Die Opposition hat gute Argumente und doch einen schweren Stand. Chávez pariert ihre Angriffe geschickt. Seine Gegner werfen ihm diktatorische Anwandlungen vor. Aber haben sie den Putsch vor zwei Jahren nicht offen begrüßt? Haben sie nicht applaudiert, als der Chef des Unternehmerverbandes, der 47 Stunden lang Präsident war, als erste Amtshandlung das gewählte Parlament und den obersten Gerichtshof auflöste? Die Wirtschaftsdaten sehen miserabel aus. Aber ist daran nicht die Opposition schuld, deren Streik zum Bankrott Tausender Betriebe geführt hat? Chávez unterwirft auf gesetzwidrigem Weg die gesamte Judikative der Exekutive. Gewiss. Doch waren die Richter in diesem Land nicht schon immer käuflich? Das Misstrauen ist riesig, das Klima vergiftet. Und die Medien, fast ausnahmslos im Lager der Opposition, haben mit ihrer eifernden Berichterstattung zur Polarisierung nicht weniger beigetragen als Chávez selbst.

Es herrscht eine explosive Stimmung in Caracas. Im Chávez-Lager gibt es bewaffnete Stoßtrupps und unter seinen Gegnern bewaffnete Provokateure. Da kann die Lage schnell außer Kontrolle geraten.

Es geht, das hämmert der Präsident seinen Anhängern und Gegnern täglich ein, um nicht weniger als eine Revolution. Chávez gibt seinen Anhängern das Gefühl, an einer großen nationalen Aufgabe mitzuwirken. Mit atemberaubendem Tempo hat er in den vergangenen Wochen bolivarianische Schulen eingeweiht und Versorgungszentren für die Bedürftigsten eröffnet. In den Armenvierteln, wo vor Jahren schon die Gesundheitsversorgung zusammengebrochen ist, klopfen nun kubanische Ärzte Herzen und Lungen ab, reparieren Zähne und passen Augengläser an. Alles gratis. Die Armen wissen es zu schätzen. Ob das eine nachhaltige Entwicklung einleitet, ist fraglich. Aber die ¯Missionen®, wie Chávez seine sozialen Projekte nennt, schaffen Hoffnung und Arbeitsplätze und bringen Geld in die ärmeren Viertel. Manchmal nennt der Präsident seine Sozialpolitik auch „Mission Christus“.

„Christus ist mein Kommandant“, pflegt Chávez zu sagen, der die militärische Terminologie liebt, „ihm gehorche ich.“ Wichtiger als der Gekreuzigte ist ihm aber Simón Bolívar,. Der in Caracas geborene „Libertador“, Befreier Lateinamerikas, ist nicht nur der Nationalheld, dem bisher noch alle Präsidenten Venezuelas huldigten. Er ist auch tief in der synkretistischen Volksreligion verwurzelt. Eine Gipsfigur von Bolívar,, meistens auf dem weißen Pferd reitend, steht in vielen Hausaltären. Chávez weiß das. Es ist die Welt, in der er aufgewachsen ist. Er bezieht diesen Kult geschickt in seine Propaganda ein.

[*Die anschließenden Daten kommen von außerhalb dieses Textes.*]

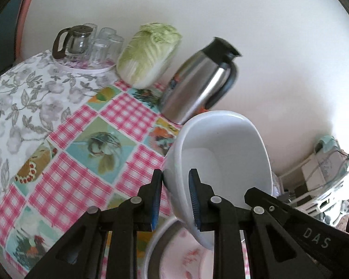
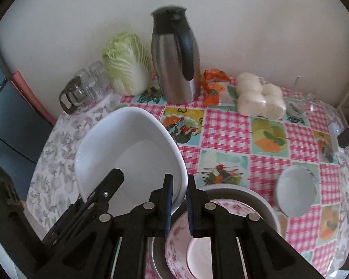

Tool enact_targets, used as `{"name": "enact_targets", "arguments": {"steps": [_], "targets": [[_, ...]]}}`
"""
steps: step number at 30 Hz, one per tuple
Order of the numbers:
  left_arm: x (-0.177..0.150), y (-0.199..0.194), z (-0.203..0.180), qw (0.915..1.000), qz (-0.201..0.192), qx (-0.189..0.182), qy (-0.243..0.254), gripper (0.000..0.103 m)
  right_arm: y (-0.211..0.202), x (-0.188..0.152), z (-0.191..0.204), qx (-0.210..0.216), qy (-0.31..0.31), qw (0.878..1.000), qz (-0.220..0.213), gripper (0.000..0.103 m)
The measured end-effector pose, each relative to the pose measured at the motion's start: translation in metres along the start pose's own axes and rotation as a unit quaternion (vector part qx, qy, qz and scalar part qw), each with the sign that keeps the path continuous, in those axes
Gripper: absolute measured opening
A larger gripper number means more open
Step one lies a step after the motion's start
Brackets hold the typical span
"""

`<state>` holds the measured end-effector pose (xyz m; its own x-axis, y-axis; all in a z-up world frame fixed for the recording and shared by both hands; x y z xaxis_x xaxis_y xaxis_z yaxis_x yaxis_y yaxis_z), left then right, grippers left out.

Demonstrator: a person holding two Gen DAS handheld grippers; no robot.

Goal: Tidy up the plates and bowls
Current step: 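Lift the white square bowl with both grippers and carry it over the tray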

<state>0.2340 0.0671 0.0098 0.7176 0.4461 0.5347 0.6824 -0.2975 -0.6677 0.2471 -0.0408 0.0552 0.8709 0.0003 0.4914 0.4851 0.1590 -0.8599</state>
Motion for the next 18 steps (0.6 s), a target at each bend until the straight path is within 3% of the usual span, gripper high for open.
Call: {"name": "enact_targets", "arguments": {"steps": [10, 18], "targets": [[-0.031, -0.035, -0.044, 0.9981, -0.012, 0.000, 0.060, 0.024, -0.054, -0.033, -0.029, 0.019, 0.019, 0.999, -0.028, 0.013], [-0.061, -0.045, -0.061, 0.9942, -0.007, 0.016, 0.106, 0.024, -0.063, -0.067, -0.054, 0.047, 0.053, 0.997, -0.036, 0.013]]}}
Point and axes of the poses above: each gripper's, at about its wrist camera, not at the fingertips, and y roughly the way its jaws point, z to its left, x to its top, the point moved 5 cm from there along y, roughly the way its jaws point
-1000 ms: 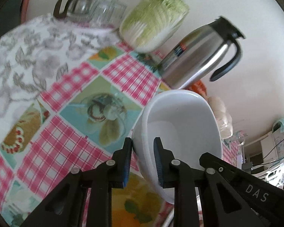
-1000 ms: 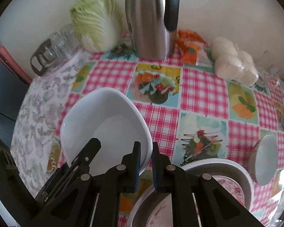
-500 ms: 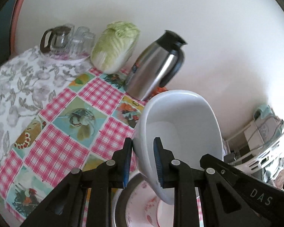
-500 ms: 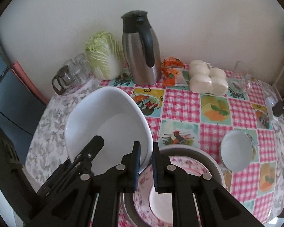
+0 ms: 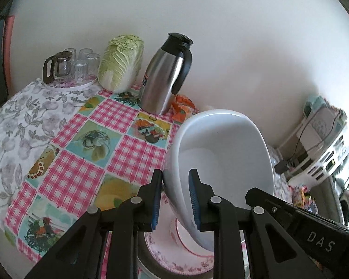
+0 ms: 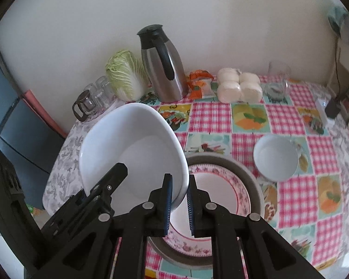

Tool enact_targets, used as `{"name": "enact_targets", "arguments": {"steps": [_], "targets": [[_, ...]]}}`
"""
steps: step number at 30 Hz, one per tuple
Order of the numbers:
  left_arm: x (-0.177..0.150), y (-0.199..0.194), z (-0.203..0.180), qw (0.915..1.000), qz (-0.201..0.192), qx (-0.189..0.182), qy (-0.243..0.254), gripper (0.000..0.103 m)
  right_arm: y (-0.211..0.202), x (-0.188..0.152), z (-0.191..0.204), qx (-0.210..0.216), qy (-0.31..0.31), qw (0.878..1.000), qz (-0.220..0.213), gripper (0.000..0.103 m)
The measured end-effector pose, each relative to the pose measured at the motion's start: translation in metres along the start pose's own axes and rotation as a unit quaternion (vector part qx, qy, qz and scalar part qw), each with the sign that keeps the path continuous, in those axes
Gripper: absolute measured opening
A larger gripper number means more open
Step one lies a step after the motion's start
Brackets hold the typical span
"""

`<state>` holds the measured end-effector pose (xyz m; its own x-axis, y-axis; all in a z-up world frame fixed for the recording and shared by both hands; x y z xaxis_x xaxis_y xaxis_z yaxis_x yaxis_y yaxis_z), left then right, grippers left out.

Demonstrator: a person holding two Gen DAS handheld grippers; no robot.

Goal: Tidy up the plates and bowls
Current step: 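Lift the white square bowl with both grippers and carry it over the tray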

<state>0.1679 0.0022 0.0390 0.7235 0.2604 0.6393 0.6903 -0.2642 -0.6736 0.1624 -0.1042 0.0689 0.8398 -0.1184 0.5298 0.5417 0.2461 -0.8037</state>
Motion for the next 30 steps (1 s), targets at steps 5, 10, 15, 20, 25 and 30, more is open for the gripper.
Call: {"name": "enact_targets", "arguments": {"steps": [5, 10, 15, 20, 25, 30], "targets": [[-0.016, 0.001, -0.010, 0.9998, 0.014, -0.002, 0.015, 0.024, 0.000, -0.018, -0.016, 0.011, 0.025, 1.000, -0.001, 0.013], [-0.026, 0.002, -0.018, 0.9991, 0.021, 0.005, 0.036, 0.024, 0.001, -0.034, -0.033, 0.032, 0.057, 0.998, -0.006, 0.013], [-0.030, 0.005, -0.024, 0.9980, 0.026, 0.008, 0.057, 0.024, 0.002, -0.045, -0.044, 0.055, 0.088, 0.995, -0.012, 0.013], [-0.036, 0.013, -0.030, 0.9967, 0.042, 0.009, 0.069, 0.024, -0.001, -0.049, -0.051, 0.056, 0.093, 0.994, -0.031, 0.013], [-0.040, 0.020, -0.033, 0.9955, 0.054, 0.009, 0.077, 0.024, 0.002, -0.050, -0.059, 0.059, 0.102, 0.992, -0.035, 0.013], [-0.045, 0.028, -0.034, 0.9948, 0.067, 0.007, 0.077, 0.024, 0.011, -0.054, -0.068, 0.060, 0.111, 0.992, -0.025, 0.013]]}}
Point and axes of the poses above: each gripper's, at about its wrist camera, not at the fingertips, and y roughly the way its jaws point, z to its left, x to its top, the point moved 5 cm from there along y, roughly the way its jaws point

„Die bolivarianische Revolution ist friedlich, aber bewaffnet“, verkündet der Präsident bei jeder Gelegenheit. Und es ist wahr: Anders als in Kuba kommt die Macht der venezolanischen Revolutionäre aus der Wahlurne. Und anders als Chiles Revolutionäre in den siebziger Jahren schwört Chávez das Militär auf sein politisches Projekt ein. Die Opposition kritisiert die Politisierung der Streitkräfte. Die Armee, betont Chávez, werde die bolivarianische Revolution im Notfall verteidigen.

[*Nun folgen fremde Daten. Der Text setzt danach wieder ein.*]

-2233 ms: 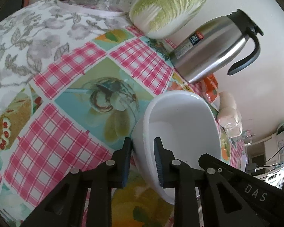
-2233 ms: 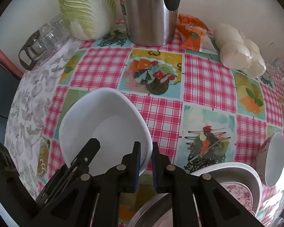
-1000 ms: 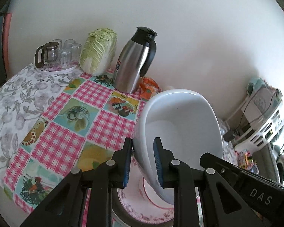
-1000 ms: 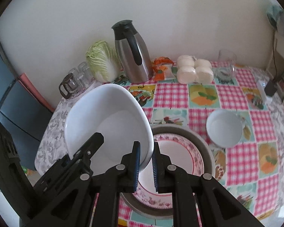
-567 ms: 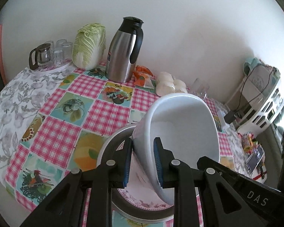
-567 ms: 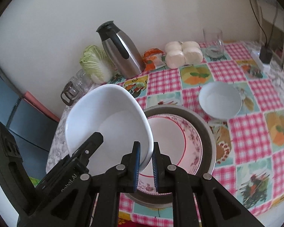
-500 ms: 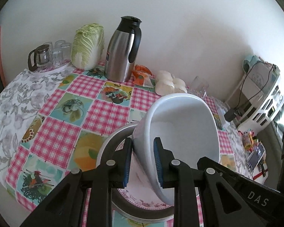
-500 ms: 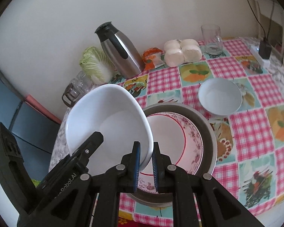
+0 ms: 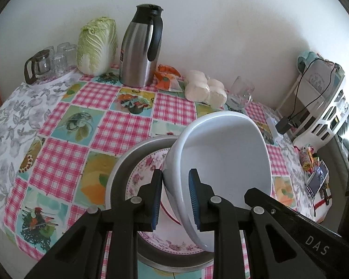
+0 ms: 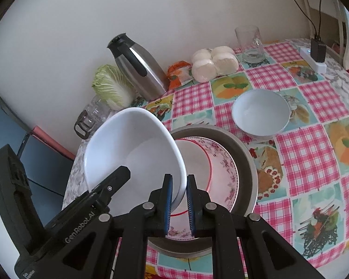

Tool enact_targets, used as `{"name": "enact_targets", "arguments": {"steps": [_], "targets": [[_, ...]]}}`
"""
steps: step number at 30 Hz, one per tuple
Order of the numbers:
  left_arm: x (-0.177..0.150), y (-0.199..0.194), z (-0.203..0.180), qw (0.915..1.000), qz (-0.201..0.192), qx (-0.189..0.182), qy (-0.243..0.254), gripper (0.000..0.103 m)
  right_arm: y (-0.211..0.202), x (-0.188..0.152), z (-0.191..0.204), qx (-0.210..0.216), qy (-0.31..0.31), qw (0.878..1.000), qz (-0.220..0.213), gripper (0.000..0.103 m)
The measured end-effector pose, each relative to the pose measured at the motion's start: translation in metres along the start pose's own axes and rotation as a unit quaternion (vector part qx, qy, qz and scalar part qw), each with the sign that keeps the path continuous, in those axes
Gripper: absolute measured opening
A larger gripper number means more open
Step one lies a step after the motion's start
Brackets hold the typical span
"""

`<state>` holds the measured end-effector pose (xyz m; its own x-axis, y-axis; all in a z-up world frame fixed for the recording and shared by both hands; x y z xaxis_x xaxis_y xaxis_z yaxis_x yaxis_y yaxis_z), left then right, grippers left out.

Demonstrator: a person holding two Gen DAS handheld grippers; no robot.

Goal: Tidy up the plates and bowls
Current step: 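Lift the white square bowl with both grippers and carry it over the tray, then lower the white square bowl into the red-rimmed bowl with both grippers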

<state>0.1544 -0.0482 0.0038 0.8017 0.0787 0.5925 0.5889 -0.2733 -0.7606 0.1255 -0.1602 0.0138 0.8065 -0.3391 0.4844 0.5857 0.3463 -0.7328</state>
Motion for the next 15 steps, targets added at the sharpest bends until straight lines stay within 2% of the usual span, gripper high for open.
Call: {"name": "enact_targets", "arguments": {"steps": [15], "targets": [[-0.005, 0.014, -0.007, 0.9998, 0.021, 0.006, 0.003, 0.024, 0.008, -0.002, -0.013, -0.007, 0.017, 1.000, 0.008, 0.013]]}}
Point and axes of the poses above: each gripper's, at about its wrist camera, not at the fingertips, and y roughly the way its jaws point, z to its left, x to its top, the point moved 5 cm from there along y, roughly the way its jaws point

Aber handelt es sich überhaupt um eine Revolution? Venezuela bedient seine Auslandsschulden ohne Verzug. Chávez hat das Privateigentum nicht angetastet. Verstaatlichungen gab es keine. Die USA, die ungefähr die Hälfte der venezolanischen Ölexporte kaufen, werden pünktlich bedient, ihre Wirtschaftsinteressen sind nicht tangiert. Der Bush-Administration ist Chávez trotzdem ein Ärgernis. Er ist mit dem ewigen Widersacher auf Kuba befreundet. Er mausert sich zu einer Idolfigur der globalisierungskritischen Linken Lateinamerikas. Er schmiedet an einer lateinamerikanischen Allianz gegen die von den USA angepeilte Amerikanische Freihandelszone (FTAA) und setzt ihr die ALBA, die Bolivarianische Allianz Amerikas, entgegen, den Traum Bolívars von einem vereinigten Lateinamerika.

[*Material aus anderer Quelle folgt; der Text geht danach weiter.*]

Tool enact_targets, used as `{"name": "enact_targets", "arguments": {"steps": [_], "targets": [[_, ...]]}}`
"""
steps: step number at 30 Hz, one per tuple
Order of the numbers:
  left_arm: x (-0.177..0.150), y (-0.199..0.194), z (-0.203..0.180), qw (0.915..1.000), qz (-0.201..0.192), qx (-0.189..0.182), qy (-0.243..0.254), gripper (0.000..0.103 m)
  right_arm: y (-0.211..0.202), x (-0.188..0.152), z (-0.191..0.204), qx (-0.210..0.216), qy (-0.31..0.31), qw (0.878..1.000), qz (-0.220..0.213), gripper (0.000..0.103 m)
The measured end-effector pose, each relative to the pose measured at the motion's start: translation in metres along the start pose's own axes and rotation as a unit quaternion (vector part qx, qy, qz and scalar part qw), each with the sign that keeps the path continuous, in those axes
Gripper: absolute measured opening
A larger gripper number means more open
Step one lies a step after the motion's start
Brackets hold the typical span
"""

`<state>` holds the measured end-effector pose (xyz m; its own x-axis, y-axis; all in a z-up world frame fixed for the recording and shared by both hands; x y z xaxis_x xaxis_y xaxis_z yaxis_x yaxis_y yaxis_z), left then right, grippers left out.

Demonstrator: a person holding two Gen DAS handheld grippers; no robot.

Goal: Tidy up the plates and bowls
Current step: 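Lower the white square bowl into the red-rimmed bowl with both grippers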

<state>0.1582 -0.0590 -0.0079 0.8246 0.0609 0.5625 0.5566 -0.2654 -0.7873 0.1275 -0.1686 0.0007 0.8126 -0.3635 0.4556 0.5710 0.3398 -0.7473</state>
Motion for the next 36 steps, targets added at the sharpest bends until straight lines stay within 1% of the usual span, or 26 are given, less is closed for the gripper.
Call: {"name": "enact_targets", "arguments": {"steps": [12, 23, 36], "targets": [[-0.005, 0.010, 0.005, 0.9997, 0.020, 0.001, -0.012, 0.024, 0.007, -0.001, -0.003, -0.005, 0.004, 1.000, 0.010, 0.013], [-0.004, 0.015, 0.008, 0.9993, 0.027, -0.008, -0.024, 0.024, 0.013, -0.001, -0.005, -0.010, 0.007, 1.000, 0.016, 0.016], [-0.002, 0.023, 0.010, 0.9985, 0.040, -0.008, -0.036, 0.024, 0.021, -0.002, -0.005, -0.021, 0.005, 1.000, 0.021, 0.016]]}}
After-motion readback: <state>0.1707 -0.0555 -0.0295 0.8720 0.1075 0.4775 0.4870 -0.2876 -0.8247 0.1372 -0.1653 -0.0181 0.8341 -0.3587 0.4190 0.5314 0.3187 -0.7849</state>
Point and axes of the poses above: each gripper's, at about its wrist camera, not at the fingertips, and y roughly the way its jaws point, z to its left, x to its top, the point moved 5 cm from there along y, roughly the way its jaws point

„Unsere Revolution macht da weiter, wo Bolívar, aufgehört hat“, verkündete Hugo Chávez in seiner 199. Folge von Aló presidente . Der Präsident ist überzeugt von seiner historischen Mission. Und er möchte in die Fußstapfen des gealterten Fidel Castro treten. Er ist auf dem besten Weg: Fünf Stunden lang hat er geredet. Und sich dabei noch zurückgehalten – manchmal werden es sieben.